The U.S. District Court for the Southern District of New York agreed with this analysis in Vigil v. Take-Two Interactive Software, Inc. The putative class members claimed that Take-Two had violated the BIPA by collecting biometric data for use in its video games NBA 2K15 and NBA 2K16. These Illinois residents had used a game feature called MyPlayer to scan their faces and create personalized virtual basketball players. Take-Two had not disseminated their faces or used them for any purpose outside of the game.
Although the Vigils agreed to the MyPlayer terms and conditions, they contended that Take-Two had not adequately informed them about how their facial data would be stored and transmitted and that their biometric data was not adequately protected. Moreover, Take-Two had not provided a retention schedule or instructions on how to delete the saved facial data permanently. As in McCollough, the Vigil court viewed these claims as technical violations of the BIPA but found no actual harm. While inadequate safeguarding enhances the potential for harm, abstract and speculative injuries would not support Article III standing.
Since those cases, the U.S. District Court for the Northern District of Illinois expressed doubt regarding a BIPA actual harm requirement. In Monroy v. Shutterfly, Inc., Monroy claimed that a Shutterfly user had uploaded his photo to the website. In turn, Shutterfly automatically located his face, analyzed its geometric contours, and stored this facial map in its database. Monroy was not a Shutterfly user.
Shutterfly moved to dismiss the complaint, arguing that Monroy had failed to plead actual damages. The court observed that the question "is a close one," but declined to require a showing of actual damages.
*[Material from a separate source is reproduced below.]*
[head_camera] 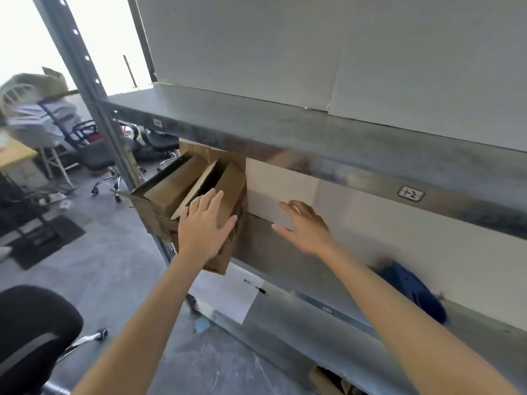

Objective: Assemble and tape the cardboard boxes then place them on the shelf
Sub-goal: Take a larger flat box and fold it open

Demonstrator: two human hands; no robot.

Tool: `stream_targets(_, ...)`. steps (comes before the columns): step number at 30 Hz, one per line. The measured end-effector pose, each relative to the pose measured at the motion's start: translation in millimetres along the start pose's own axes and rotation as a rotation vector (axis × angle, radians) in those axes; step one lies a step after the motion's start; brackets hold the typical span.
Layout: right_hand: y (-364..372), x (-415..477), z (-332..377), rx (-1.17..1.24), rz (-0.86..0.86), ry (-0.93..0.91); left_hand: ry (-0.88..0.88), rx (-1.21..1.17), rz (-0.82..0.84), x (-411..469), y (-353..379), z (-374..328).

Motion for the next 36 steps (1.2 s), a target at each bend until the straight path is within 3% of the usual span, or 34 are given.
stream_targets(5, 3, 27, 44, 0.086, -0.038, -0.116, 0.003, -0.004, -0.023, 6, -15, 34)
stream_targets(19, 17, 73, 116, 0.13, -0.058, -0.156, 0.119, -0.321, -0.072, 0, -16, 89)
stream_targets(27, 18, 92, 149, 0.149, -0.107, -0.241, 0.201, -0.37, -0.067, -4, -19, 103)
stream_targets(36, 27, 102, 150, -0.064, -0.099, -0.295, 0.364, -0.495, 0.064, -1, -29, 131)
Point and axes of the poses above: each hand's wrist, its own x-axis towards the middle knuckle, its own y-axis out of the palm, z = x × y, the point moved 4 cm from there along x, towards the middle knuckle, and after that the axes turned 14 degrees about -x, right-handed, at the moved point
After a close textual analysis and comparisons to other privacy acts, it agreed with Monroy that a claim of liquidated damages is sufficient under the BIPA.
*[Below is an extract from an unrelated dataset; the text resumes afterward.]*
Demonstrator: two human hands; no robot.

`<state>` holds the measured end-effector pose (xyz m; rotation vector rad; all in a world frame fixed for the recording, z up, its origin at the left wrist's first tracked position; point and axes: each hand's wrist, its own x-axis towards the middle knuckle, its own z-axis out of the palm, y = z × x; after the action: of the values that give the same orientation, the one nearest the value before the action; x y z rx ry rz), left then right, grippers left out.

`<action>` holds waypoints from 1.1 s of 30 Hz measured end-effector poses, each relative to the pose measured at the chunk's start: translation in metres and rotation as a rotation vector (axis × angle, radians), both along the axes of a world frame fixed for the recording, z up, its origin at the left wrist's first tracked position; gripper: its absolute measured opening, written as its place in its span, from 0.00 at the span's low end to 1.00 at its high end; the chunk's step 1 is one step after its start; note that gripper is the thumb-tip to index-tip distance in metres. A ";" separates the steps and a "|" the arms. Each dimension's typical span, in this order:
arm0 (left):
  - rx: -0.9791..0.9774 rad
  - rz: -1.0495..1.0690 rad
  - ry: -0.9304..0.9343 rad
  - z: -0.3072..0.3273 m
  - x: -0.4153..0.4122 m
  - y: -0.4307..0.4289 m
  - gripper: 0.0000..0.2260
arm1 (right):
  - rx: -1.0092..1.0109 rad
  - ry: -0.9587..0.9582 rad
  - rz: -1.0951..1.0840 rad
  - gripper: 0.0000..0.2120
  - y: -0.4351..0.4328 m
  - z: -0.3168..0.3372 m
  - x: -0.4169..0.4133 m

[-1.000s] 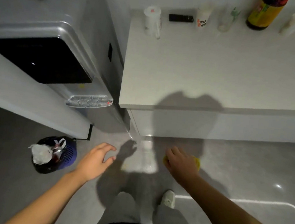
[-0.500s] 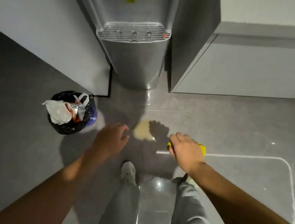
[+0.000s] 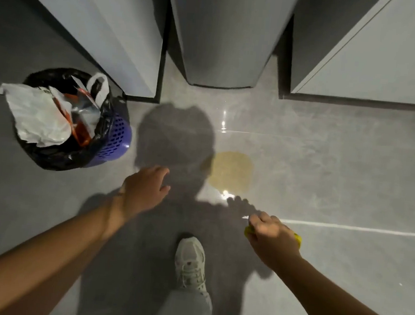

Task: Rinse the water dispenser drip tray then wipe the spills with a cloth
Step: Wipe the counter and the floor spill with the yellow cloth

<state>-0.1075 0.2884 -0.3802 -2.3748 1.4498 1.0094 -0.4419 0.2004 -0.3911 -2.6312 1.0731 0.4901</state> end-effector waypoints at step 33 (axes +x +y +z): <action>-0.042 0.057 -0.093 -0.267 -0.033 0.014 0.58 | 0.075 -0.213 -0.351 0.12 -0.018 -0.257 -0.062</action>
<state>-0.1402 0.3027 -0.6471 -2.4700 1.3914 0.8764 -0.5035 0.1823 -0.6483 -2.2967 1.3742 0.1664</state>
Facial recognition technology will continue to be researched and developed for a host of uses—some we have thought of, some we have not. There are few statutes protecting against the misuse of this information or prohibiting the unauthorized use of an average person's biometric data. While the law is moving with this technology, it is moving at a much slower pace. Crafty litigators will need to stay on top of this developing technology for the best chance of protecting the unauthorized use of their client's biometric information.